3 min read
Time-Series Data at Scale with Citus and TimescaleDB
Time-series data is everywhere: IoT sensors, financial markets, application metrics. Handling time-series at scale requires specialized techniques that Citus and TimescaleDB provide.
Designing Time-Series Tables
-- Sensor readings table with proper partitioning
CREATE TABLE sensor_readings (
sensor_id int NOT NULL,
reading_time timestamptz NOT NULL,
temperature double precision,
humidity double precision,
pressure double precision,
metadata jsonb
) PARTITION BY RANGE (reading_time);
-- Create monthly partitions
CREATE TABLE sensor_readings_2022_07
PARTITION OF sensor_readings
FOR VALUES FROM ('2022-07-01') TO ('2022-08-01');
CREATE TABLE sensor_readings_2022_08
PARTITION OF sensor_readings
FOR VALUES FROM ('2022-08-01') TO ('2022-09-01');
-- Distribute by sensor_id for parallel queries
SELECT create_distributed_table('sensor_readings', 'sensor_id');
-- Create time-based index on each partition
CREATE INDEX idx_readings_time ON sensor_readings (sensor_id, reading_time DESC);
High-Speed Data Ingestion
import asyncio
import asyncpg
from datetime import datetime
async def batch_insert_readings(readings: list):
"""Insert readings in batches for optimal performance"""

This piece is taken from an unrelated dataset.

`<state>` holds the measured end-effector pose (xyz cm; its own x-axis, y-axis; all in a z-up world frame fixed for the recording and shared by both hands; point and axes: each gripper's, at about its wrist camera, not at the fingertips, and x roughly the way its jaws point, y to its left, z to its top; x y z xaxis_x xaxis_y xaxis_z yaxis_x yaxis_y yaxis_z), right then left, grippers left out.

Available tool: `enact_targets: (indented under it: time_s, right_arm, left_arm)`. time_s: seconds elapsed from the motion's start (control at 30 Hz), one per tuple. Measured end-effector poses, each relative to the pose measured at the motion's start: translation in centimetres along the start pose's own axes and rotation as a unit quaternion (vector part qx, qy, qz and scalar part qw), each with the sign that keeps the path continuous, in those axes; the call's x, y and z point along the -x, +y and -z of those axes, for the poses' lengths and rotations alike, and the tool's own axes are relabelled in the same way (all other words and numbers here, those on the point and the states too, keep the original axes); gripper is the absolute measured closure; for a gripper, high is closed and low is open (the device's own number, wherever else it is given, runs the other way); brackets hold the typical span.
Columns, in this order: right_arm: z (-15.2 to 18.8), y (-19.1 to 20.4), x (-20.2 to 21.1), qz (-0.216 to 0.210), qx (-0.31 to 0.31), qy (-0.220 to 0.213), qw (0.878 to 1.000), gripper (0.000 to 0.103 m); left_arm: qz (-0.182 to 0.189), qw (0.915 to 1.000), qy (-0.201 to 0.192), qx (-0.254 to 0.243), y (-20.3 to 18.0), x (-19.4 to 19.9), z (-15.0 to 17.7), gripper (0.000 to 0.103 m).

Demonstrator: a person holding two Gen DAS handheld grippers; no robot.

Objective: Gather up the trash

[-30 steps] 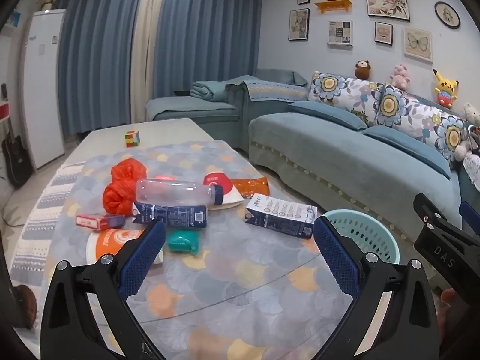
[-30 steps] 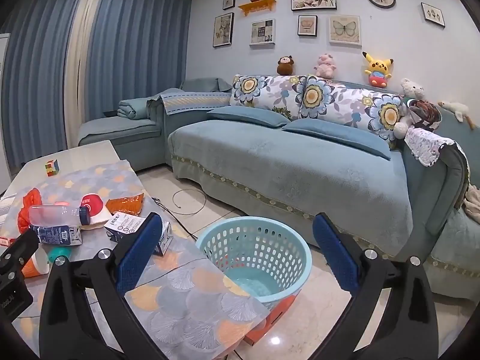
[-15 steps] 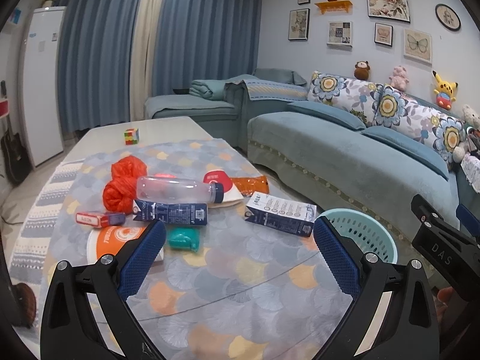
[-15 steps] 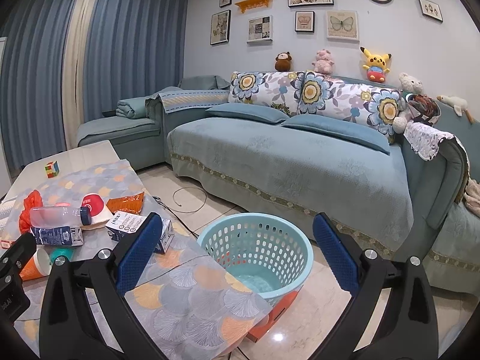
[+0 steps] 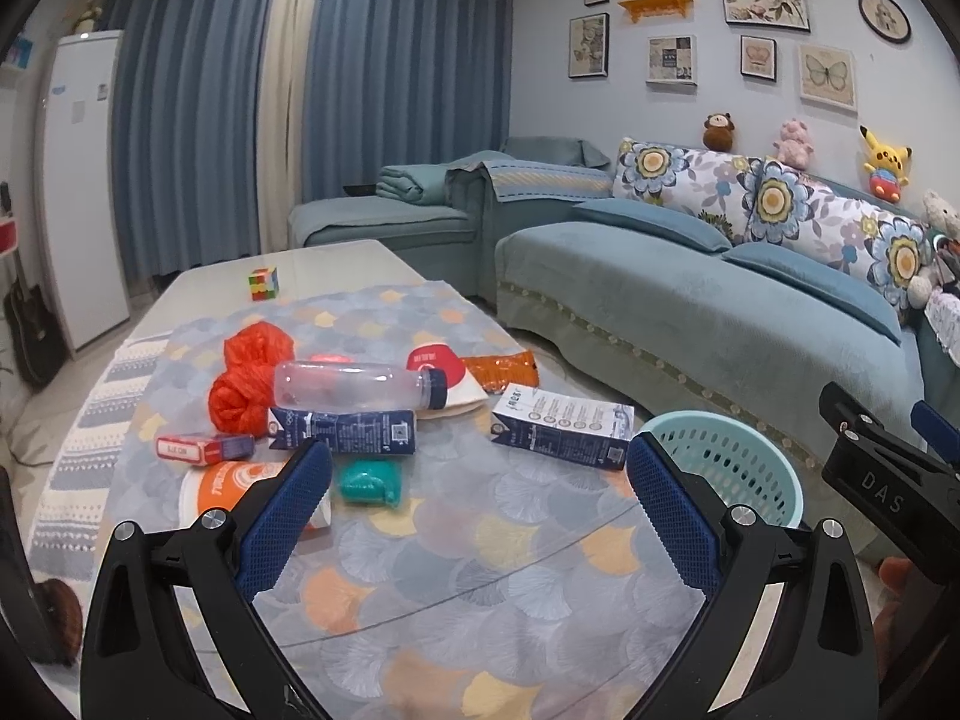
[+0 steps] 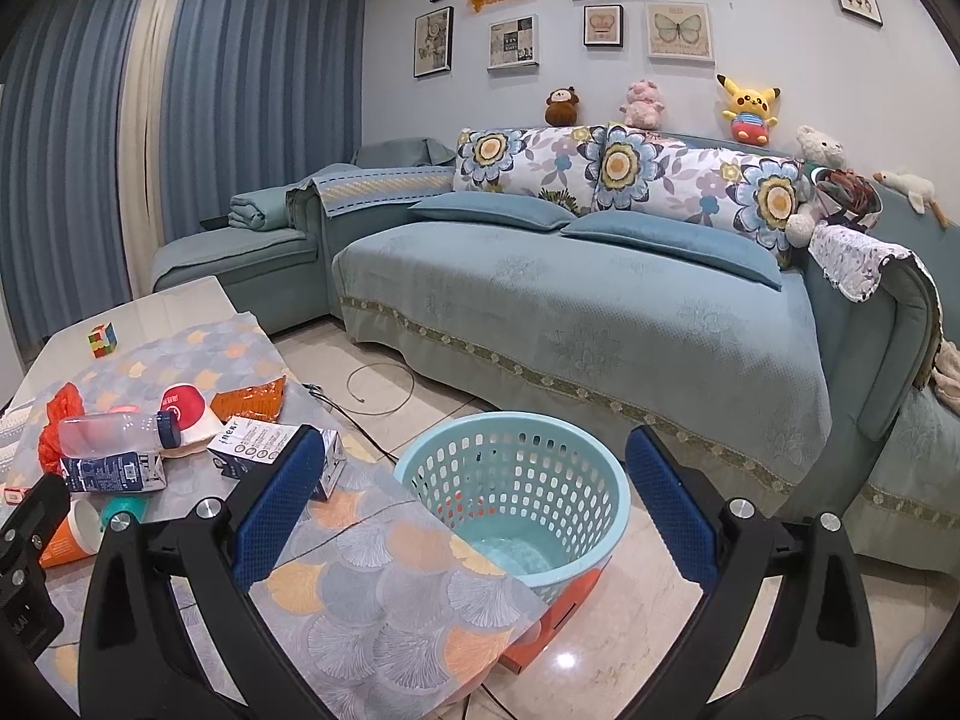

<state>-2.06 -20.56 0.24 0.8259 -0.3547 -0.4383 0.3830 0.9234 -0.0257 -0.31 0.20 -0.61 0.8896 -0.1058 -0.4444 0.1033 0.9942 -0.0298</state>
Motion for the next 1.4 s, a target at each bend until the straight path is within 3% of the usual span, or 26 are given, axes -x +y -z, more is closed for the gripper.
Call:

conn = await asyncpg.connect(connection_string)
# Use COPY for maximum throughput
await conn.copy_records_to_table(
'sensor_readings',
records=readings,
columns=['sensor_id', 'reading_time', 'temperature', 'humidity', 'pressure', 'metadata']
)
await conn.close()
async def ingest_loop():
"""Process readings in micro-batches"""
buffer = []
buffer_size = 1000
async for reading in reading_stream():
buffer.append(reading)
if len(buffer) >= buffer_size:
await batch_insert_readings(buffer)
buffer = []
Efficient Time-Series Queries
-- Latest reading per sensor
SELECT DISTINCT ON (sensor_id)
sensor_id,
reading_time,
temperature,
humidity
FROM sensor_readings
WHERE reading_time >= NOW() - INTERVAL '1 hour'
ORDER BY sensor_id, reading_time DESC;
-- Time-bucketed aggregations
SELECT
sensor_id,
date_trunc('hour', reading_time) as hour,
AVG(temperature) as avg_temp,
MIN(temperature) as min_temp,
MAX(temperature) as max_temp,
COUNT(*) as reading_count
FROM sensor_readings
WHERE sensor_id IN (1, 2, 3, 4, 5)
AND reading_time >= '2022-07-01'
AND reading_time < '2022-07-08'
GROUP BY sensor_id, date_trunc('hour', reading_time)
ORDER BY sensor_id, hour;
Continuous Aggregates
-- Pre-computed hourly aggregates
CREATE TABLE sensor_hourly_stats (
sensor_id int,
hour timestamptz,
avg_temperature double precision,
avg_humidity double precision,
avg_pressure double precision,
min_temperature double precision,
max_temperature double precision,
reading_count bigint,
PRIMARY KEY (sensor_id, hour)
);
SELECT create_distributed_table('sensor_hourly_stats', 'sensor_id');
-- Materialization job
CREATE OR REPLACE PROCEDURE materialize_hourly_stats(
start_hour timestamptz,
end_hour timestamptz
)
LANGUAGE plpgsql AS $$
BEGIN
INSERT INTO sensor_hourly_stats
SELECT
sensor_id,
date_trunc('hour', reading_time) as hour,
AVG(temperature),
AVG(humidity),
AVG(pressure),
MIN(temperature),
MAX(temperature),
COUNT(*)
FROM sensor_readings
WHERE reading_time >= start_hour
AND reading_time < end_hour
GROUP BY sensor_id, date_trunc('hour', reading_time)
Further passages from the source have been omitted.